Duilio Cambellotti (10 May 1876 – 31 January 1960) was an Italian applied artist, illustrator, painter, sculptor and designer who played a role in the Arts & Crafts and Art Nouveau movements, and whose influence was social and political as well as aesthetic and artistic. He is recognized for his versatility across a spectrum of visual and design disciplines, and for his fidelity to agrarian themes.

Cambelotti was born in Rome. He received a diploma in accounting, but soon after receiving it he enrolled at an applied arts education program at the Industrial Artistic Museum in Rome, where he learned metal engraving. He also travelled to Naples, Athens and Istanbul to learn more. He was a proponent of the ideas of William Morris, and like Morris believed in the need to restore craftsmanship and quality to visual art, ornamentation and design. Cambellotti was also drawn to the visual vocabulary of Art Nouveau. He produced illustrations in that style for magazines, books and newspapers, and his furniture design (he was known for "Cambellotti lamps" and tables) is considered emblematic of Art Nouveau concepts. His gifts were recognized and his illustrations of Dante's Divine Comedy won the Alinari Prize in 1901 while he was still in his twenties. He discovered theater production and set design a few years later and quickly established a name for himself in that area as well. Yet another medium he that suited his sensibility and talents was stained glass, and from 1910 into the 1920s he exhibited notable stained glass works, in addition to being one of the organizers for the shows themselves.
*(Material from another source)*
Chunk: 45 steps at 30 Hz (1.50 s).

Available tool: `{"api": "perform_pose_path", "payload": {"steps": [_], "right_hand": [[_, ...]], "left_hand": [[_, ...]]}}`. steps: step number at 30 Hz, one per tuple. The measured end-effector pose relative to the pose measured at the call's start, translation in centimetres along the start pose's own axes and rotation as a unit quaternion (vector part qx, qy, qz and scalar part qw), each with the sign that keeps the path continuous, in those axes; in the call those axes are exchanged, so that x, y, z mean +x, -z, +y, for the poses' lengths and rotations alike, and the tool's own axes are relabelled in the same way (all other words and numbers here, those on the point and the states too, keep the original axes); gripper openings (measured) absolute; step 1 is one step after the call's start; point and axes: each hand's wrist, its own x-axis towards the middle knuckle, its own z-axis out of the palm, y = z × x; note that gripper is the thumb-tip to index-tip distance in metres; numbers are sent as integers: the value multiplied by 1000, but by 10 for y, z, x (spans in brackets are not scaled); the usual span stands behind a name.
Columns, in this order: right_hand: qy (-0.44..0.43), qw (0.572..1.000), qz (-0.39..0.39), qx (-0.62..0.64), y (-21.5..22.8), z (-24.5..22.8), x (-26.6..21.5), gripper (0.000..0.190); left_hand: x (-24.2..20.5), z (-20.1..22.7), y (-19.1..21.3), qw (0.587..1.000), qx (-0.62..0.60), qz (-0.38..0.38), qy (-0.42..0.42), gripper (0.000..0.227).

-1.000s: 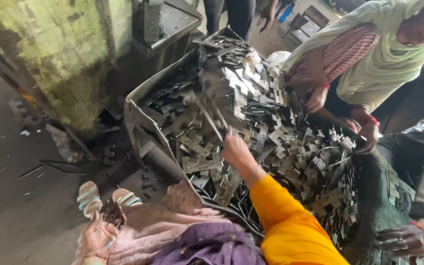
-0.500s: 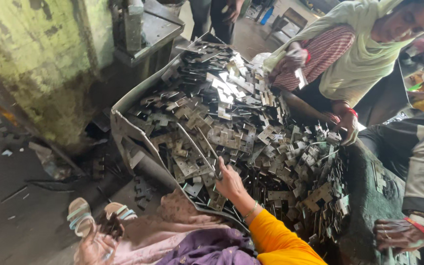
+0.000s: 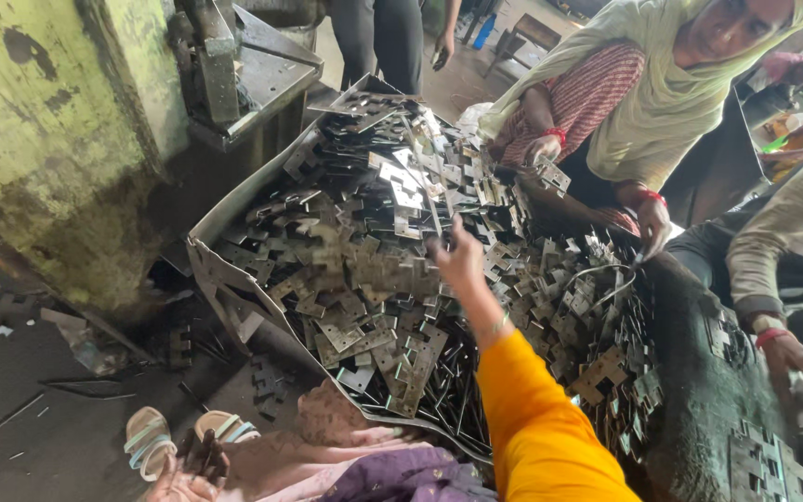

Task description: The person sorts small metal parts from a large pile in a metal bin, picking up pieces by hand and moving them to a nearby container. The task involves repetitive handling of individual metal components.

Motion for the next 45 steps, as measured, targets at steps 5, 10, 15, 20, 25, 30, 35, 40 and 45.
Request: {"api": "perform_pose_path", "payload": {"steps": [5,10,15,20,25,30,35,40,45], "right_hand": [[-239,941,-202,-126,-15,33,51,82],[-293,913,-255,-130,-24,-17,42,89],[-226,934,-259,-96,-5,-66,-18,87],[-151,934,-314,-84,28,-109,-98,89],[-99,918,-376,-76,68,-147,-159,94],[-125,925,-355,-41,109,-132,-175,90],[-84,974,-208,-28,103,-112,-167,86],[-15,990,-136,-27,62,-59,-109,75],[-111,980,-124,-113,11,-4,-37,78]], "left_hand": [[-23,2,-23,999,29,34,3,61],[-32,8,-18,996,59,52,45,63],[-27,15,6,906,12,-346,244,86],[-13,13,41,868,-2,-391,305,102],[-10,10,73,962,8,-214,168,77],[-16,-8,94,999,37,10,-31,53],[-8,-14,84,995,26,69,-72,41],[-23,-19,54,991,20,103,-88,30],[-37,-18,21,984,39,140,-101,28]]}}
Throughout his career he was aware of the social significance of decoration and, influenced by William Morris, he became a leading figure among artists who were intellectually and aesthetically trying maintain a connection with the organic immediacy of style found in traditional handmade objects and in traditional pictorial coherence, as opposed to the slick surfaces and machine-like images inspired by the Industrial Era. Cambellotti found much to admire in the theories of "rational beauty" advocated by Henry van de Velde, one of the founders of Art Nouveau in Belgium, but at the same time the Italian artist remained loyal to agrarian motifs, and to a non-anthropotechnic, undisrupted relationship with natural forms. The most frequent motif in his works is an ear of corn. He is classed along with Vittorio Grassi (1878–1958) as a leading proponent of the Scuola Romana (as a branch of Art Nouveau), and he steadfastly celebrated the "heroic atmosphere" of the peasant culture over the decadence of cities. Duilio Cambellotti died in Rome on 31 January 1960.

The life of Duilio Cambellotti spanned revolutions introduced by the Industrial Era and automation, which were accompanied by the emergence of modern aesthetics, the rise and fall of fascism in Italy, and more; all these changes are reflected in his entire oeuvre in some way. Cambellotti was interested in his home city of Rome not only via the agricultural world which supported it from its beginnings, but also in its spiritual and mythographic history. He had mastered the traditional medium of tempera and he created memorable historical and mythological paintings using it—the Roman Legends series, as well as the original tempera works from which the posters of the Greek Theater in Syracuse were printed—and such landmark achievements are still exhibited in prominent galleries (for example the Galleria Sperone Westwater in Lugano, Dec 2-13 - Jan 2014). The most complete expression of Cambellotti's mature architectural and interior design style is to be found in the Palazzo dell'Acquedotto ("The Water Museum") in the city of Bari, capital of the Apulia region of Italy. There is also a Duilio Cambellotti Museum in the city of Latina, located about 40 mi. south of Rome.